This project examines how procedural justice and restorative justice relate both to the payment of economic sanctions imposed on convicted offenders and to the offenders' subsequent criminal activity. The proposal also tests two conflicting predictions about how payment relates to recidivism. On the one hand, having to pay fines, fees, and restitution in addition to living expenses is difficult and may lead to increased criminal activity. On the other hand, making regular payments may make offenders cognizant of the harm they caused and could teach responsibility, two internal motivations that should lead to less criminal activity.
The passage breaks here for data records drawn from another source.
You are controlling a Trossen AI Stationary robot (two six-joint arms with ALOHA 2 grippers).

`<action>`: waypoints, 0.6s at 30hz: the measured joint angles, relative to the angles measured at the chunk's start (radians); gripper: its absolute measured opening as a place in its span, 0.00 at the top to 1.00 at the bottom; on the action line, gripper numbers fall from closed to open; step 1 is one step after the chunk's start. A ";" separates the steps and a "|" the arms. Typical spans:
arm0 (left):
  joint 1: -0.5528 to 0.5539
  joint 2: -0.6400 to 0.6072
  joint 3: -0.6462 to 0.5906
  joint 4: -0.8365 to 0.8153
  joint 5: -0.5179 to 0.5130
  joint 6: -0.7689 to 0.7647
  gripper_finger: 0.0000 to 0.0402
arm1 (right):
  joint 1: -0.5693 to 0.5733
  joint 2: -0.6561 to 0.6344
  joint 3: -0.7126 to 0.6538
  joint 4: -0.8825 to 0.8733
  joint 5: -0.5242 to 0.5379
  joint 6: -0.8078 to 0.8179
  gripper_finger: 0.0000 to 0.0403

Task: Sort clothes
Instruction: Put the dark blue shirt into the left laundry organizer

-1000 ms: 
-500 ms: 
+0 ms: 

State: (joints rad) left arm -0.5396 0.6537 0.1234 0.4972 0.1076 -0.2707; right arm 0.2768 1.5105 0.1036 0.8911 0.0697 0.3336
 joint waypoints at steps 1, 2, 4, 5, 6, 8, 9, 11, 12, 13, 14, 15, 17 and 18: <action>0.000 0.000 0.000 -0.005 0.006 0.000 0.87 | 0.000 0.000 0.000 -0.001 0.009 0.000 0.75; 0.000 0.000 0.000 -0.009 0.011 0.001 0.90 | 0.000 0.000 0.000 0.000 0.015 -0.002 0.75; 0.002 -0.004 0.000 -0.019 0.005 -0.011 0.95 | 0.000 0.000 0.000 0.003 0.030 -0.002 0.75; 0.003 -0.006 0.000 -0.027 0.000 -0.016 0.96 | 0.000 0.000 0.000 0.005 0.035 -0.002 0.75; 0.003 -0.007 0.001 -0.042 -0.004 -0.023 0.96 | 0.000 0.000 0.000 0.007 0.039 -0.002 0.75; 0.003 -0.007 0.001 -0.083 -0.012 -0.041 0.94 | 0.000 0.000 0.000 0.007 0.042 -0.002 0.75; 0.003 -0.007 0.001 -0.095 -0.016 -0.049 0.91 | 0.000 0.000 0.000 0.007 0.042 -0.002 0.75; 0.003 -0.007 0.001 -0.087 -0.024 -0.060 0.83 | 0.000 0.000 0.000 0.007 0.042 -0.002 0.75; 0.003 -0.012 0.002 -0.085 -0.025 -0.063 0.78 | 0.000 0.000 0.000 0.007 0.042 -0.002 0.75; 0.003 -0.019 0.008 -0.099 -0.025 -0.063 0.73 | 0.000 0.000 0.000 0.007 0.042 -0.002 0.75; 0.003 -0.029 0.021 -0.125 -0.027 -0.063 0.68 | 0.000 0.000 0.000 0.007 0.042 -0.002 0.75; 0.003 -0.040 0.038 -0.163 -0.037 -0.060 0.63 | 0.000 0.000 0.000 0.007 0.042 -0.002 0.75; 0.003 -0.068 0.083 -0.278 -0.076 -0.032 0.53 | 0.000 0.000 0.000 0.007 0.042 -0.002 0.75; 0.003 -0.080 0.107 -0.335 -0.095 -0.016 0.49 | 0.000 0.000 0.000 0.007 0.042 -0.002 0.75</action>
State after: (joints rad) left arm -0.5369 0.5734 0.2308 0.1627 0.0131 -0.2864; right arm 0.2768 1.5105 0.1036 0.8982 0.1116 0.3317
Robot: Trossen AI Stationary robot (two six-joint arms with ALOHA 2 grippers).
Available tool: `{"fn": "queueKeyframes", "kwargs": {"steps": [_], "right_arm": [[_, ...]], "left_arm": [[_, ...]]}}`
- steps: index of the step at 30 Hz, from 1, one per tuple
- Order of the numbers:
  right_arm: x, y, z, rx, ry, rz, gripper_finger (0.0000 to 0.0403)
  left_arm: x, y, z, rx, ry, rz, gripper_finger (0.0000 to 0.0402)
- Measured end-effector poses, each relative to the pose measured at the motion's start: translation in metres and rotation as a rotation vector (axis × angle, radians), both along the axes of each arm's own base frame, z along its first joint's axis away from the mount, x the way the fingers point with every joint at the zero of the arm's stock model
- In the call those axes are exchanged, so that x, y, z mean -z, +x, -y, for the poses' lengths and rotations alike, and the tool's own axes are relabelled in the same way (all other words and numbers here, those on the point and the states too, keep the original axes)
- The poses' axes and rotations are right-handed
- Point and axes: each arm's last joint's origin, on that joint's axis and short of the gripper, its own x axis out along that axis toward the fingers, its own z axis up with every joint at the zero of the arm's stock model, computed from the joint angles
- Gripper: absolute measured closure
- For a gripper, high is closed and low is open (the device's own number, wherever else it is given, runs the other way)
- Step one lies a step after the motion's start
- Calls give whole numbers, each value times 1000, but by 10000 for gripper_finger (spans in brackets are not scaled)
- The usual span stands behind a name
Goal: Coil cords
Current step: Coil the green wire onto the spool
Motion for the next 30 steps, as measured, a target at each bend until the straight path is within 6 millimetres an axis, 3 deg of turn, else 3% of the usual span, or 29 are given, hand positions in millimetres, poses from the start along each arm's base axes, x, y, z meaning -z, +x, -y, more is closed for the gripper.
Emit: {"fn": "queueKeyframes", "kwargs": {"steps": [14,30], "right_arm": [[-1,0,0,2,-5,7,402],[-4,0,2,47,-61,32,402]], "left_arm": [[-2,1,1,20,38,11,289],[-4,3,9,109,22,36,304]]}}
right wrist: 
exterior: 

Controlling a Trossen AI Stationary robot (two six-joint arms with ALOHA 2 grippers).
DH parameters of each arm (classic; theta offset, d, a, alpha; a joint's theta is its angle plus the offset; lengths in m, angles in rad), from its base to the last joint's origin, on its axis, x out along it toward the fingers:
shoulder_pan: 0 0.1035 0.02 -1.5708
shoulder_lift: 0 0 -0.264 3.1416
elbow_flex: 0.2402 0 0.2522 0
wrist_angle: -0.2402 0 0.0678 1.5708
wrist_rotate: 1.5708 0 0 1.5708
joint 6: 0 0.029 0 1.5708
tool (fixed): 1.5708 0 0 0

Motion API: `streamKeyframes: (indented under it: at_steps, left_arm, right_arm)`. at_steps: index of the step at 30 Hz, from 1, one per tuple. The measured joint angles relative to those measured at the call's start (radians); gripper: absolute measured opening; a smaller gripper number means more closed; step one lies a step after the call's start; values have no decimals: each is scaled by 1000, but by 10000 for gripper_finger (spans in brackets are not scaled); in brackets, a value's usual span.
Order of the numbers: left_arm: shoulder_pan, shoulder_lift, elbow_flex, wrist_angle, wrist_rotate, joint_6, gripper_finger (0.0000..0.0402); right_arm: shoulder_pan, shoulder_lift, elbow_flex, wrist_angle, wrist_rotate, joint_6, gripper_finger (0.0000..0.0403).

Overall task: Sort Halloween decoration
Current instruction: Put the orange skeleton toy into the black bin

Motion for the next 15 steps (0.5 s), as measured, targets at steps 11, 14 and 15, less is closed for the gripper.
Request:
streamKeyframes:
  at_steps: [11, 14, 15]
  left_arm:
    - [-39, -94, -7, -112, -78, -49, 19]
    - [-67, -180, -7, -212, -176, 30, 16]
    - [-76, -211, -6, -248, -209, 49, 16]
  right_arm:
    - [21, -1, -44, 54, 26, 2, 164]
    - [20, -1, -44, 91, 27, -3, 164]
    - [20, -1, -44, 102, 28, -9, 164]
This project uses three methods to investigate these issues. First, an experiment addresses two reasons why some offenders do not pay their court-ordered economic sanctions: (a) lack of understanding of how much they owe and where their payments are directed and (b) a belief that the sanctions are unfair. The experiment assesses the impact of manipulations of information and rationale for payment on the amount and proportion of money paid toward the court-ordered economic sanctions and on measures of criminal activity (e.g., arrest). Second, a survey questionnaire focuses on how payment interferes with offenders? other financial responsibilities and tests whether lack of understanding, a belief that the sanctions are unfair, and a belief that nonpayment is unlikely to result in punishment are related to offenders' actual payments and criminal activity. Third, the project uses four years of statewide data to examine how the payment/nonpayment of the roughly 2.8 million economic sanctions imposed annually is related to offenders? subsequent criminal activity.
By encompassing multiple levels (individuals, counties, regions of the state) and multiple indicators (payment, crime, attitudes, beliefs), the research can improve our understanding of how economic sanctions work and whether they can serve as an effective substitute for incarceration.